| 500 g | Farina tipo 0 |
| 120 g | Burro morbido |
| 180 g | Uvetta sultanina |
| 100 g | Canditi misti (arance e cedro) |
| 150 g | Zucchero semolato |
| 6 | Uova intere |
| 50 ml | Latte intero tiepido |
| 20 g | Lievito di birra fresco |
| 1 pizzico | Sale fino |
| 1 | Buccia di limone grattugiata |
| 1 | Bustina di vanillina (2 g) |
| 50 ml | Rum o brandy |
| q.b. | Burro per il molde |
| 335 kcal | Energia |
| 6 g | Proteine |
| 12 g | Grassi |
| 7 g | di cui saturi |
| 52 g | Carboidrati |
| 35 g | di cui zuccheri |
| 2 g | Fibre |
| 0,3 g | Sale |
Il panettone padovano ha un sapore dolce ma equilibrato, con le note aromatiche dell'uvetta sultanina ammollata nel rum o nel brandy e dei canditi arance e cedro che ricordano la stagione invernale. La mollica è delicatamente burrata e fragrante di vaniglia e buccia di limone. Si serve a fette di circa due centimetri, a temperatura ambiente, accompagnato da un caffè o da un vino dolce naturale come il Moscato d'Asti.

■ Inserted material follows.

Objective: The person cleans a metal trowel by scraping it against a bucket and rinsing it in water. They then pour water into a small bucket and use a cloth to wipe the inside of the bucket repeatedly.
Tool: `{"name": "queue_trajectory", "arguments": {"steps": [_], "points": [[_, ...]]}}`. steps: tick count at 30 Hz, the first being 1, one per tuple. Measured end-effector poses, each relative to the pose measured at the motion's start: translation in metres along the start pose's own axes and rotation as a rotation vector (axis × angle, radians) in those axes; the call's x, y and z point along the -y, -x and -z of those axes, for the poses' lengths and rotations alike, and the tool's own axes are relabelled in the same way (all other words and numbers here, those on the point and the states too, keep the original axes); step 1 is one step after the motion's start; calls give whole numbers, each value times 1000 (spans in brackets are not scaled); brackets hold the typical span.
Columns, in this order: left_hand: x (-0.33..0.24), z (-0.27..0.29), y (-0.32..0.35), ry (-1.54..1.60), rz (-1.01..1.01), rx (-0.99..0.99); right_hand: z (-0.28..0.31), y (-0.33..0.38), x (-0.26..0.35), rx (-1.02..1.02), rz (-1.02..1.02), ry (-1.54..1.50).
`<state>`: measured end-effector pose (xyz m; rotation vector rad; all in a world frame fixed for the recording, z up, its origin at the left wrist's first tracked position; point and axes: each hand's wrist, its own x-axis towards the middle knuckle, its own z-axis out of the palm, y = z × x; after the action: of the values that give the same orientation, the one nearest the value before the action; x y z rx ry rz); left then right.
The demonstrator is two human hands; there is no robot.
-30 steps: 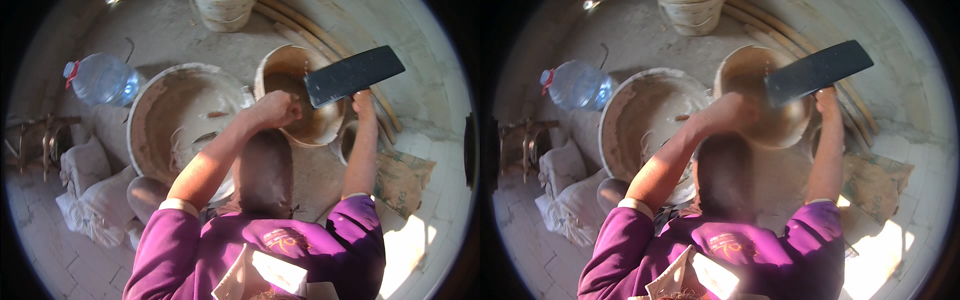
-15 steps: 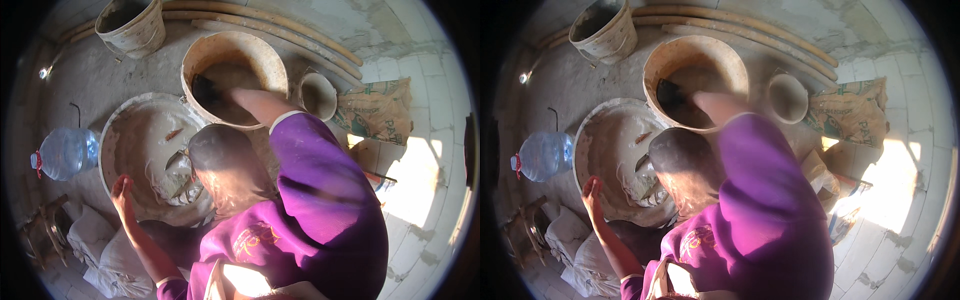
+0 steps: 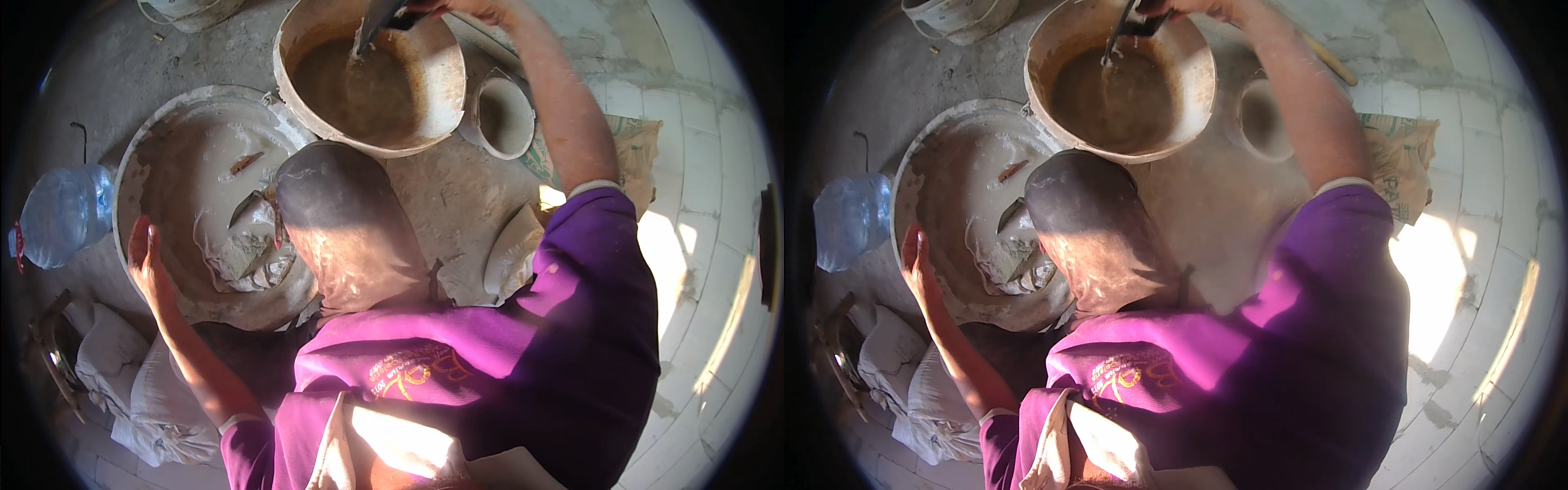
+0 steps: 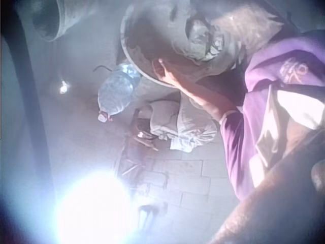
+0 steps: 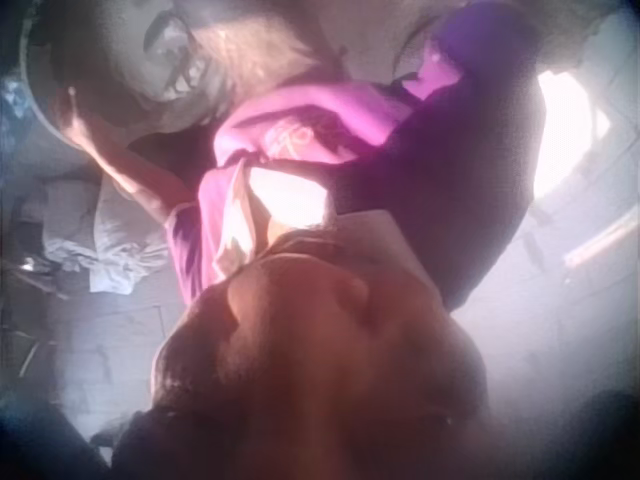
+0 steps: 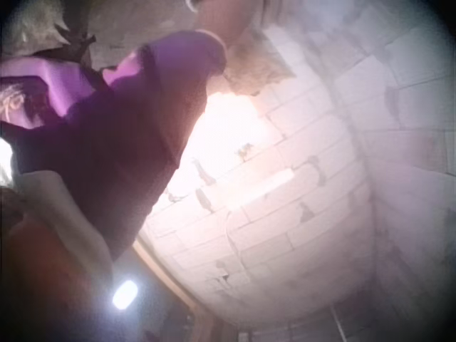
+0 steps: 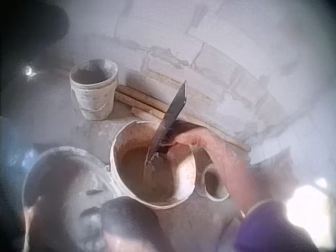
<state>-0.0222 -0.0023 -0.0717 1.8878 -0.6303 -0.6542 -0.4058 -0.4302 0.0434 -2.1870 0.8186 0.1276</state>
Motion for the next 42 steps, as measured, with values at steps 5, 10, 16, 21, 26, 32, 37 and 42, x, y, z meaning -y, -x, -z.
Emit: {"name": "queue_trajectory", "arguments": {"steps": [5, 10, 16, 21, 26, 32, 37, 42], "points": [[-72, -66, -52, 318, -170, -38, 38, 1, 95, -213, 135, -167], [-139, -106, -94, 412, -62, 119, -61, -54, 167, -163, 456, -586], [-73, -32, -92, 772, 281, 343, -158, -116, 249, -88, 325, -597], [1, 29, -46, 566, 336, 2, -264, -118, 276, 11, 338, -849], [7, 50, -28, 355, 410, -76, -276, -98, 289, 200, 338, -687], [-17, 21, -37, 417, 309, -64, -297, -139, 269, 340, 355, -536], [-30, -5, -20, 454, 398, -186, -286, -136, 259, 212, 391, -712], [105, 42, -55, 939, 122, 233, -280, -126, 276, -53, 378, -518]]}}
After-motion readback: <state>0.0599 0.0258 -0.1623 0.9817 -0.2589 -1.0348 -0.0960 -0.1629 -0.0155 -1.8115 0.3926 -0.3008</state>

Non aggiungere tutta l'uvetta molle direttamente al burro crudo aspettandoti che si distribuisca bene. L'uvetta aderisca troppo e si raggruppa in groppi invece di disperdersi. Aggiungiamola sempre in fase avanzata di impasto, quando è già omogeneo e elastico, e mescolai con delicatezza piuttosto che con vigore. Anche affrettare le lievitazioni usando acqua troppo calda causa un impasto poco sviluppato e una mollica gommosa invece che soffice.
Il panettone padovano si prepara da metà novembre fino all'ultimo giorno di dicembre, quando le cucine cominciano a profumare di festività. È il dolce tradizionale della tavola natalizia veneta, perfetto da servire durante le cene di festa o da regalare in scatola. Puoi prepararlo anche una settimana prima della festa e mantenerlo ben coperto in luogo fresco: il sapore migliora leggermente con i giorni.